■ PROBLEM TO SOLVE ■
The entries are to be repeated verbatim, with nothing left out.

[Records from a dataset]

_ _ _ _ _ _ _

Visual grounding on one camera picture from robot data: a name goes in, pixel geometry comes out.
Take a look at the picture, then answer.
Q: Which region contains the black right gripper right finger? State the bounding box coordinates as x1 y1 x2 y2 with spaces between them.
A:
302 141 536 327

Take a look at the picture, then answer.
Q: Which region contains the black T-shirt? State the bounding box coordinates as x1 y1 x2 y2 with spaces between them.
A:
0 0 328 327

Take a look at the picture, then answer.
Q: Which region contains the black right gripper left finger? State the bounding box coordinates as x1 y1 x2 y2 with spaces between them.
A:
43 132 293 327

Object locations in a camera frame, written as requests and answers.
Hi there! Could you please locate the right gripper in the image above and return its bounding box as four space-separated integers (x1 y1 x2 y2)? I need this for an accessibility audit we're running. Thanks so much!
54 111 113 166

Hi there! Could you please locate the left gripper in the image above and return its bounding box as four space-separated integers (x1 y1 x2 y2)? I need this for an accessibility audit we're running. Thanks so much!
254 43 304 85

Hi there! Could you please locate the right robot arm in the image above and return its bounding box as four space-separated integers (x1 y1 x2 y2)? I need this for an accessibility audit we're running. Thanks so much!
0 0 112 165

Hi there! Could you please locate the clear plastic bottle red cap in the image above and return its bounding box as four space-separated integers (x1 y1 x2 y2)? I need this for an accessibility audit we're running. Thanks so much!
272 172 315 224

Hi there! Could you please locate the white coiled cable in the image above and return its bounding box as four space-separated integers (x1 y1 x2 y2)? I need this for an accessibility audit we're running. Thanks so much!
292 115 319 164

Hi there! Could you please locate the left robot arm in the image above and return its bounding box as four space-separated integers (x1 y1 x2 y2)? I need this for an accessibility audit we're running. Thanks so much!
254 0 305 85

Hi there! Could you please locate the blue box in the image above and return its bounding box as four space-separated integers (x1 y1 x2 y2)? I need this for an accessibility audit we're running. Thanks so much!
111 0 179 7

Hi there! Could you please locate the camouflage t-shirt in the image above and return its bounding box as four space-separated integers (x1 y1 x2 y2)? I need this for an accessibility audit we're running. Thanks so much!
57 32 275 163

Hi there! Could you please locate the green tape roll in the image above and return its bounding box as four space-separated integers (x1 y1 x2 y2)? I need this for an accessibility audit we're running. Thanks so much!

_ _ _ _ _ _ _

■ OUTPUT BELOW ■
Visual grounding on one camera picture from robot data: a name goes in, pixel geometry comes out.
Take a look at the picture, then answer.
Q: Which region contains the black right gripper right finger? State the bounding box coordinates as x1 y1 x2 y2 with spaces between them.
A:
302 141 536 327

Take a look at the picture, then answer.
Q: Which region contains the black T-shirt? State the bounding box coordinates as x1 y1 x2 y2 with spaces between them.
A:
0 0 328 327

Take a look at the picture, then answer.
Q: Which region contains the black right gripper left finger? State the bounding box coordinates as x1 y1 x2 y2 with spaces between them.
A:
43 132 293 327

Object locations in a camera frame, written as requests and answers.
Hi there! Could you please locate the right gripper in the image above and return its bounding box as four space-separated integers (x1 y1 x2 y2)? I need this for an accessibility audit we're running. Thanks so much!
54 111 113 166

Hi there! Could you please locate the left gripper in the image above and return its bounding box as four space-separated integers (x1 y1 x2 y2)? I need this for an accessibility audit we're running. Thanks so much!
254 43 304 85

Hi there! Could you please locate the right robot arm in the image above and return its bounding box as four space-separated integers (x1 y1 x2 y2)? I need this for an accessibility audit we're running. Thanks so much!
0 0 112 165

Hi there! Could you please locate the clear plastic bottle red cap in the image above and return its bounding box as four space-separated integers (x1 y1 x2 y2)? I need this for an accessibility audit we're running. Thanks so much!
272 172 315 224

Hi there! Could you please locate the white coiled cable in the image above and return its bounding box as four space-separated integers (x1 y1 x2 y2)? I need this for an accessibility audit we're running. Thanks so much!
292 115 319 164

Hi there! Could you please locate the left robot arm in the image above and return its bounding box as four space-separated integers (x1 y1 x2 y2)? I need this for an accessibility audit we're running. Thanks so much!
254 0 305 85

Hi there! Could you please locate the blue box in the image above and return its bounding box as four space-separated integers (x1 y1 x2 y2)? I need this for an accessibility audit we're running. Thanks so much!
111 0 179 7

Hi there! Could you please locate the camouflage t-shirt in the image above and return its bounding box as four space-separated integers (x1 y1 x2 y2)? I need this for an accessibility audit we're running. Thanks so much!
57 32 275 163

Hi there! Could you please locate the green tape roll in the image above and return its bounding box as four space-separated integers (x1 y1 x2 y2)? I need this for an accessibility audit we're running. Thanks so much!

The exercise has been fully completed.